Logan’s Run. (1976). [Film] Directed by Michael Anderson.

 

2

Strangely enough, the images of the city in which all the inhabitants were younger than 30 were shot in a shopping mall, the Dallas Market Center (DMC) Apparel Mart. The final sequence, which is well worth re-watching, was shot at Philip Johnson’s Water Gardens in Fort Worth.

Streaks, Stains and Wrinkles

Lichens on a concrete wall, Burgos. 2019. Author’s image.

The film Logan’s Run1 was about a dystopian society in which the population lived in clusters of geodesic domes near Washington D.C2.

The dystopia resided in the fact that all the members of that society were under the age of 30. When people reached that age, they were (apparently) “renewed” (cloned). Perhaps the best scene is the one where the leading characters meet Peter Ustinov, the only person older than 30 on the whole planet. The dome is a pure, clean, perfect city inhabited by young men and women; in contrast, Ustinov is an elderly, ailing man who lives in the Capitol, a run-down building covered with ivy.
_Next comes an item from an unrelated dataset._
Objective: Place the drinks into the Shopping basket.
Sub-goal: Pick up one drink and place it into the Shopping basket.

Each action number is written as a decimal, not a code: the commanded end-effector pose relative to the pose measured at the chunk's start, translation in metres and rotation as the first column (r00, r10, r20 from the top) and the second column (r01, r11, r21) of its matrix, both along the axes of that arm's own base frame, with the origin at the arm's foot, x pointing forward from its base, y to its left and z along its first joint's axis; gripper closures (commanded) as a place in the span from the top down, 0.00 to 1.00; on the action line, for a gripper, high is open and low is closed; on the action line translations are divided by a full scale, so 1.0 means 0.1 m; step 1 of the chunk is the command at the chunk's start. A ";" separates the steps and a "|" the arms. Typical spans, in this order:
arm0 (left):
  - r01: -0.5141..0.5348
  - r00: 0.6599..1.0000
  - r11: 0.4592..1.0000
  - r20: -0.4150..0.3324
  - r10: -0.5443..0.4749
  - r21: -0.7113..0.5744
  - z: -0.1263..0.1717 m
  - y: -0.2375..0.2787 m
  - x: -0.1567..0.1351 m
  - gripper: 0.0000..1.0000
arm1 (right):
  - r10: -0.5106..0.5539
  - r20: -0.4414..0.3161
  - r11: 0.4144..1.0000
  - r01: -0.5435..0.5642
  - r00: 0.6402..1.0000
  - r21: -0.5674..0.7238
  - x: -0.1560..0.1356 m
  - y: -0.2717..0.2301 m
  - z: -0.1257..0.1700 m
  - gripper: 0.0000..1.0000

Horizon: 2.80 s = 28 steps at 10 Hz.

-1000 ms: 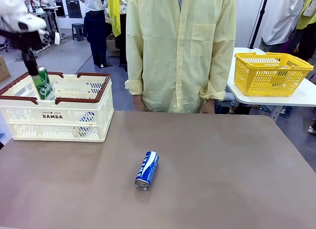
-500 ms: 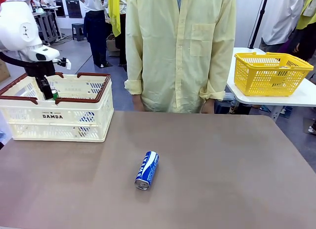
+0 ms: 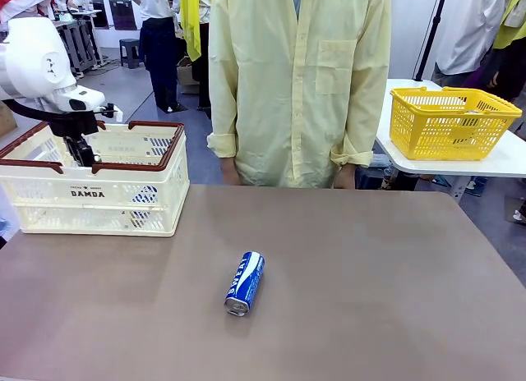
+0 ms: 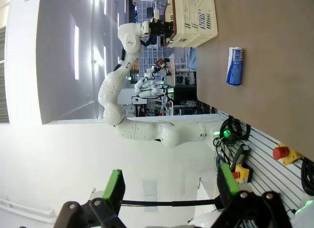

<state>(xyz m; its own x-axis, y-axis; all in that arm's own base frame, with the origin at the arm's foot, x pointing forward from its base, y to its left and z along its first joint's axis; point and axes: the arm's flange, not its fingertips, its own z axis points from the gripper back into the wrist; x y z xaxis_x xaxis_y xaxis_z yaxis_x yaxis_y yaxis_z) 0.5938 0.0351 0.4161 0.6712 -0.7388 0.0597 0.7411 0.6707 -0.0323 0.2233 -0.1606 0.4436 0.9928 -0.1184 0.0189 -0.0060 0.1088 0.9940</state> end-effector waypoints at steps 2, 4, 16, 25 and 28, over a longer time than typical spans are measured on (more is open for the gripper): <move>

Like Ustinov, architecture ages. It gets dirty. It gets covered with dust. It gets wet. It rusts.

And – alas – streaking begins to appear.

I’m not going to talk about liabilities for damages: I beg a certain summertime dispensation in that area. What I want to talk about are the wrinkles inherent to old age (many of which are anticipated), not the scars of inevitable wear-and-tear.

As I was saying, architecture has streaks and stains.  And sometimes that’s not a bad thing.  There’s a dignified way to grow old, to manifest usage and the passage of time.

I’ve always been amazed by those old wooden staircases where the middle parts of the steps are worn away. Steps that have been varnished and revarnished hundreds of times. That same wear can be seen on the marble steps at the Madrid Polytechnic School of Architecture (ETSAM), and I’d be lying if I said I don’t try to tread on the most worn parts each time I go up them.

Corten steel streaks… a lot. But, again, there’s no reason why that should necessarily be considered bad.  It’s just different.  I know that may seem strange in a world that’s increasingly more uniform and regulated, a boringly standardised world that deliberately closes its eyes to the very existence of the concept of ageing.

Rust on a steel floor joint, Burgos. 2019. Author’s image.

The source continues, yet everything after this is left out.